Now that  data is formatted, I can fit a model using sklearn's `DecisionTreeRegressor` class. I'll write a function that will take as input the features and response variables that we created in the previous part, and return a trained model.


In [9]:
def train_model(X_train, y_train, MaxDepth):
    """
    Train a Decision Tree Regressor model using the input features and response variables.

    Args:
    - X_train (numpy.ndarray): Features for training the model.
    - y_train (numpy.ndarray): Response variables for training the model.
    - MaxDepth (int): Maximum depth hyperparameter for the Decision Tree Regressor.

    Returns:
    - DecisionTreeRegressor: Trained Decision Tree Regressor model.
    """

    # Initialize Decision Tree Regressor with specified max_depth
    model = DecisionTreeRegressor(max_depth=MaxDepth)

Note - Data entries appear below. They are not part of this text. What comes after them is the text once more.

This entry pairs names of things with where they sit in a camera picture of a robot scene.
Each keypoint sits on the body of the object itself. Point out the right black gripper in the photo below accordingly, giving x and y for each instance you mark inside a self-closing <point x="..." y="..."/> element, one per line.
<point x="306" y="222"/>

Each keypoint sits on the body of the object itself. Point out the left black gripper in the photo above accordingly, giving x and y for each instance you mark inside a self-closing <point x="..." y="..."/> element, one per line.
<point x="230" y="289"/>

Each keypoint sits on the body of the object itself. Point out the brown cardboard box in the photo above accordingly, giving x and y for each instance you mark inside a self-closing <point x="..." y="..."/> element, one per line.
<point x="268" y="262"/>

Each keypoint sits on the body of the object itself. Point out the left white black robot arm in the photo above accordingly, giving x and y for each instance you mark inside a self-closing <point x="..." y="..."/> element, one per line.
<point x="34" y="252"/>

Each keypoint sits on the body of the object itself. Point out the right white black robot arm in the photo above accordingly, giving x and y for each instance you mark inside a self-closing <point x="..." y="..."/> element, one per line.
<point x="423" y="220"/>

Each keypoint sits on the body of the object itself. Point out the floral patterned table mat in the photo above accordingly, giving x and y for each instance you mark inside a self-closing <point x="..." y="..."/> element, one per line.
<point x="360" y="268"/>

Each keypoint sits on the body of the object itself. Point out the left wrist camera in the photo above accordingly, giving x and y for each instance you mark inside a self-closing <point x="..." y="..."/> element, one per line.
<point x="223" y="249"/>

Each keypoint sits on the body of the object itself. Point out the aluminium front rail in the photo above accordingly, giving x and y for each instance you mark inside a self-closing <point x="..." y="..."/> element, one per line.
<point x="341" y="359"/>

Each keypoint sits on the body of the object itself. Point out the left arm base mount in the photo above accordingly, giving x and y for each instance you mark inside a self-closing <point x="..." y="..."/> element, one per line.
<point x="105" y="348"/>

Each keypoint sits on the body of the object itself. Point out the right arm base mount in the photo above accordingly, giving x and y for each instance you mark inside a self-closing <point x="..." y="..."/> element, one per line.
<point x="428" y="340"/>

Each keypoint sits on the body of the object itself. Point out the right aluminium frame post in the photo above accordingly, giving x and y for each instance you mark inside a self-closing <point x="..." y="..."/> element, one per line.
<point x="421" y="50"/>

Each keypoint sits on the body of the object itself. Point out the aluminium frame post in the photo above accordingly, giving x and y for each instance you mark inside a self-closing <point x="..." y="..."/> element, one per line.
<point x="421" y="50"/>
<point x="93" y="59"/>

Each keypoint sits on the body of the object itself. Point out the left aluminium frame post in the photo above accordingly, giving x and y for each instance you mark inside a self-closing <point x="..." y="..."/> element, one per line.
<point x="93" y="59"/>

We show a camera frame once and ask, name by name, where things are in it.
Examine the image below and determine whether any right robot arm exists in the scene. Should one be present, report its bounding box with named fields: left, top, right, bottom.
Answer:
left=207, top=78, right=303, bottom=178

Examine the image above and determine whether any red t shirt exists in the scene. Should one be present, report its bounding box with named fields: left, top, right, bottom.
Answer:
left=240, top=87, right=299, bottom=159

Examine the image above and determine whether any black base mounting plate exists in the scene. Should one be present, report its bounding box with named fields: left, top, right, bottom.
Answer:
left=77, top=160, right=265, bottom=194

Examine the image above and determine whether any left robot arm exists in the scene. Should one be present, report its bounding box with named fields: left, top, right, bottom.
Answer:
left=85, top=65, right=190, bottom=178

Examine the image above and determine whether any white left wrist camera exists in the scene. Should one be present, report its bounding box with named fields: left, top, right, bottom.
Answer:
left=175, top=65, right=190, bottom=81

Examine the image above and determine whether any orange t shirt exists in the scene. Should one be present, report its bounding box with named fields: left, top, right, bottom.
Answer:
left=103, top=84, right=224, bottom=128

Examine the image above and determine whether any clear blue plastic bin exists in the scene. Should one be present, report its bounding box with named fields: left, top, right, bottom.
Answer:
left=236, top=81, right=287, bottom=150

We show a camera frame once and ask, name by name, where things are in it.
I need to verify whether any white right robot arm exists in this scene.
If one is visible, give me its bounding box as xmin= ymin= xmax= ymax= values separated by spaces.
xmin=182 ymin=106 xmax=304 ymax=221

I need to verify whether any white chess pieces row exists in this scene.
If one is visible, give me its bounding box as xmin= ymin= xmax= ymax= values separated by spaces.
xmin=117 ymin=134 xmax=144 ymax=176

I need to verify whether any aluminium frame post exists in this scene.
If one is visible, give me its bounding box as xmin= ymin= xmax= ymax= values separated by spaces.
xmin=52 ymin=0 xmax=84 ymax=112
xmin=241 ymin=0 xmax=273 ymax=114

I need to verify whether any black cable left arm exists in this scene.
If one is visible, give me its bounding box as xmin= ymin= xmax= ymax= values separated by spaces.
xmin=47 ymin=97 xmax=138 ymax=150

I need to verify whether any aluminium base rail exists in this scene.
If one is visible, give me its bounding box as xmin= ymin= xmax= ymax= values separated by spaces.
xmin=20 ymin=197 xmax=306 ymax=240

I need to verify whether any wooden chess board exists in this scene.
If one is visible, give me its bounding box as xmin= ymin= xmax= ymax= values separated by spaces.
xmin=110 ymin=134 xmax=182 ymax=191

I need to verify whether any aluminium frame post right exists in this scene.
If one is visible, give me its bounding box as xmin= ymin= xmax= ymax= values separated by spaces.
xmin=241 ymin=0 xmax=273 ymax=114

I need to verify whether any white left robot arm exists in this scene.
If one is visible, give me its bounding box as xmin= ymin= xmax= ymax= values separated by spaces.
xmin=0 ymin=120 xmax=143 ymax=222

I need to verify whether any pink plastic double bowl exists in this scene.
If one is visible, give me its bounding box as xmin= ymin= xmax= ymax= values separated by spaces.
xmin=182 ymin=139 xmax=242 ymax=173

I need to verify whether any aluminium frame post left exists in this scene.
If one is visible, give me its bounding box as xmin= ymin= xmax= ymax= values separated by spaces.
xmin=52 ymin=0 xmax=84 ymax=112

    # Reshape the features to match the expected format and fit the model to the training data
    model.fit(X_train.reshape(-1, 1), y_train)

    return model




I try to predict the model using the maximum depth of 3 for a country code ABW

In [10]:
data = get_population_growth_rate_by_country_year(population_df,'ABW')
(X_train, y_train), _ = feature_response_split(data)

train_model(X_train, y_train,3).predict([[2017]])

array([0.00451333])

### Calculating the accuracy of the model

test my model on the testing data that we produced part 2 if this notebook. This test will give the Root Mean Squared Logarithmic Error (RMSLE),



In [12]:

def test_model(model, y_test, X_test):
    """
    Test a trained model on testing data and calculate Root Mean Squared Logarithmic Error (RMSLE).

    Args:
    - model: Trained model object.
    - X_test (numpy.ndarray): Features for testing the model.
    - y_test (numpy.ndarray): Actual response variables for testing the model.

    Returns:
    - float: Root Mean Squared Logarithmic Error (RMSLE) rounded to 3 decimal places.
    """

    # Predict the target variable for the test data
    y_pred = model.predict(X_test.reshape(-1, 1))

    # Calculate squared differences between predicted and actual values
    squared_diff = (np.log1p(y_pred) - np.log1p(y_test))**2

    # Calculate mean squared error
    mean_squared_error = np.mean(squared_diff)

    # Calculate Root Mean Squared Logarithmic Error (RMSLE)
    rmsle = np.sqrt(mean_squared_error)

    # Round RMSLE to 3 decimal places and return
    return round(rmsle, 3)



In [14]:
data = get_population_growth_rate_by_country_year(population_df,'ABW')
(X_train, y_train), (X_test, y_test) = feature_response_split(data)
model = train_model(X_train, y_train, 3)
test_model(model, y_test, X_test)

0.008

Root Mean Square Error (RMSE): It's a measure of how spread out the errors between predicted values and actual values are in a regression problem. It's calculated by taking the square root of the average of the squared differences between the predicted and actual values.
the model's predictions deviate from the actual values by approximately 0.08 units.